- _Exercise details_:
Look through the listing below, find every line with the string "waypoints", and copy it.

- _Supplied data_:
=======
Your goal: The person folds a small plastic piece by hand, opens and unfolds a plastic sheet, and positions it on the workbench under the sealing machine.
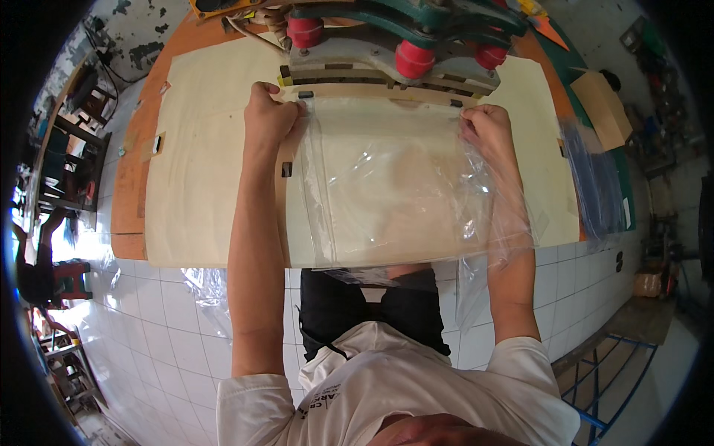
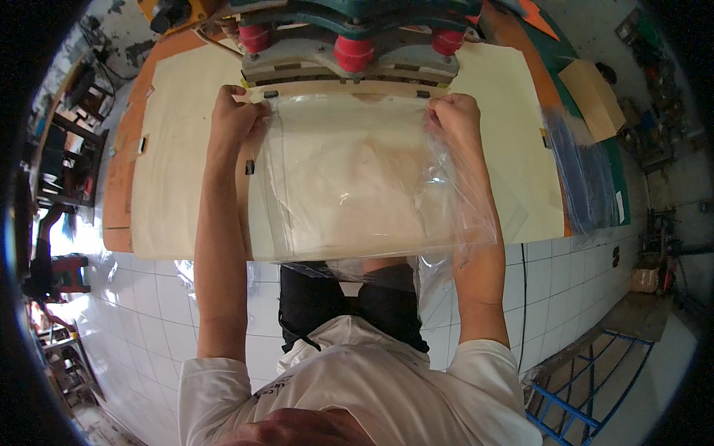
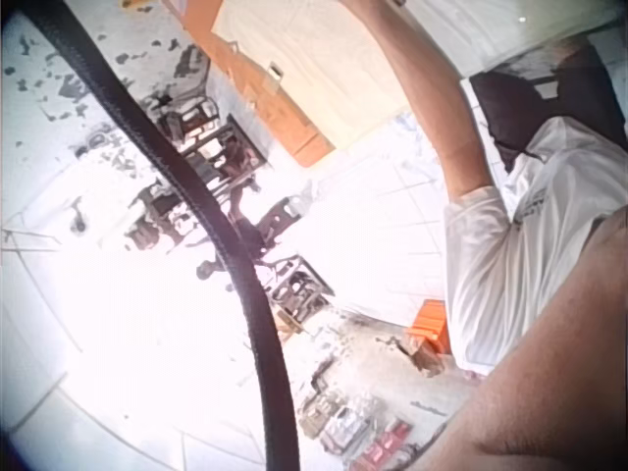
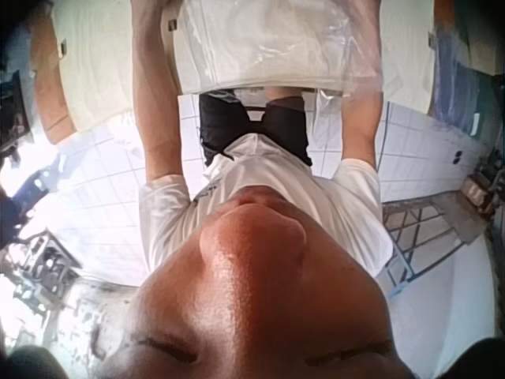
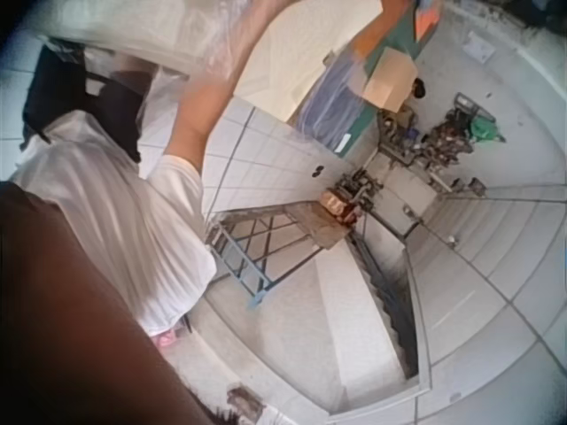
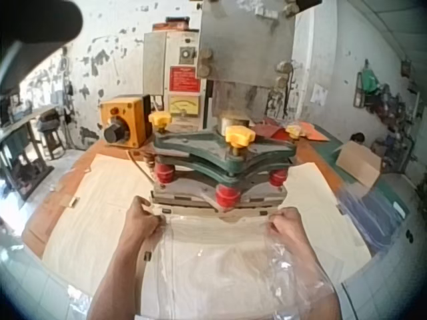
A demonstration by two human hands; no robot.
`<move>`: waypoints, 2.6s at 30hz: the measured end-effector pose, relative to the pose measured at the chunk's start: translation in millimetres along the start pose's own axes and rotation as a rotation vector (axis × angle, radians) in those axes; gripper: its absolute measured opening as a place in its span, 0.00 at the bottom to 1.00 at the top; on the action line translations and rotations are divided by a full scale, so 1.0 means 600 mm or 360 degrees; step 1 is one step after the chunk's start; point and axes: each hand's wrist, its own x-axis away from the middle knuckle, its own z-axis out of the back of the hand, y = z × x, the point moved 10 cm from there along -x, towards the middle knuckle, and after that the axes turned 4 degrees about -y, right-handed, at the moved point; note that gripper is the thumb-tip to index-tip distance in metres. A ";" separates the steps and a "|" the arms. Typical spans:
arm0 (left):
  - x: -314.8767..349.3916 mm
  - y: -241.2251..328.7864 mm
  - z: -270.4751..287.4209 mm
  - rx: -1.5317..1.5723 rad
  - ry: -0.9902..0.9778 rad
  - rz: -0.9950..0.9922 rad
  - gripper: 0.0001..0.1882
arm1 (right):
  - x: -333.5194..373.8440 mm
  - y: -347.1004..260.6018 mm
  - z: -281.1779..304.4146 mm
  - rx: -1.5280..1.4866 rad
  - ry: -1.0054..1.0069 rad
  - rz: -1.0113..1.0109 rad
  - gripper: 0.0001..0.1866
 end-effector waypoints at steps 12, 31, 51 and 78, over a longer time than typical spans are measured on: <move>-0.001 -0.002 0.002 -0.0004 0.0005 0.0024 0.24 | 0.001 -0.002 -0.006 -0.0114 -0.0059 -0.0002 0.05; -0.007 -0.007 0.000 0.0038 0.0015 0.0012 0.27 | 0.006 -0.008 0.003 -0.0062 0.0080 -0.0021 0.28; 0.006 0.000 0.011 -0.0037 0.0079 0.0055 0.26 | 0.013 -0.010 -0.002 -0.0019 0.0113 -0.0082 0.26; 0.007 0.006 0.008 -0.0055 0.0040 0.0034 0.27 | 0.007 -0.008 -0.001 -0.0106 0.0082 -0.0020 0.23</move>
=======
- _Result of the exercise_:
`<move>`: waypoints, 2.6s at 30hz: the measured end-effector pose, relative to the pose measured at the chunk's start: translation in millimetres along the start pose's own axes and rotation as a rotation vector (axis × angle, radians) in those axes; gripper: its absolute measured opening as a place in its span, 0.00 at the bottom to 1.00 at the top; on the action line translations and rotations are divided by a full scale, so 1.0 means 600 mm or 360 degrees; step 1 is one step after the chunk's start; point and axes: each hand's wrist, its own x-axis away from the middle knuckle, its own z-axis out of the back of the hand, y = z × x, the point moved 10 cm from there along -x, towards the middle knuckle, and after that the axes turned 4 degrees about -y, right-handed, at the moved point; note that gripper is the thumb-tip to index-tip distance in metres. A ";" separates the steps and a "|" the arms. Typical spans:
 end-effector waypoints at steps 12, 31, 51 and 78, over a longer time than typical spans are measured on: <move>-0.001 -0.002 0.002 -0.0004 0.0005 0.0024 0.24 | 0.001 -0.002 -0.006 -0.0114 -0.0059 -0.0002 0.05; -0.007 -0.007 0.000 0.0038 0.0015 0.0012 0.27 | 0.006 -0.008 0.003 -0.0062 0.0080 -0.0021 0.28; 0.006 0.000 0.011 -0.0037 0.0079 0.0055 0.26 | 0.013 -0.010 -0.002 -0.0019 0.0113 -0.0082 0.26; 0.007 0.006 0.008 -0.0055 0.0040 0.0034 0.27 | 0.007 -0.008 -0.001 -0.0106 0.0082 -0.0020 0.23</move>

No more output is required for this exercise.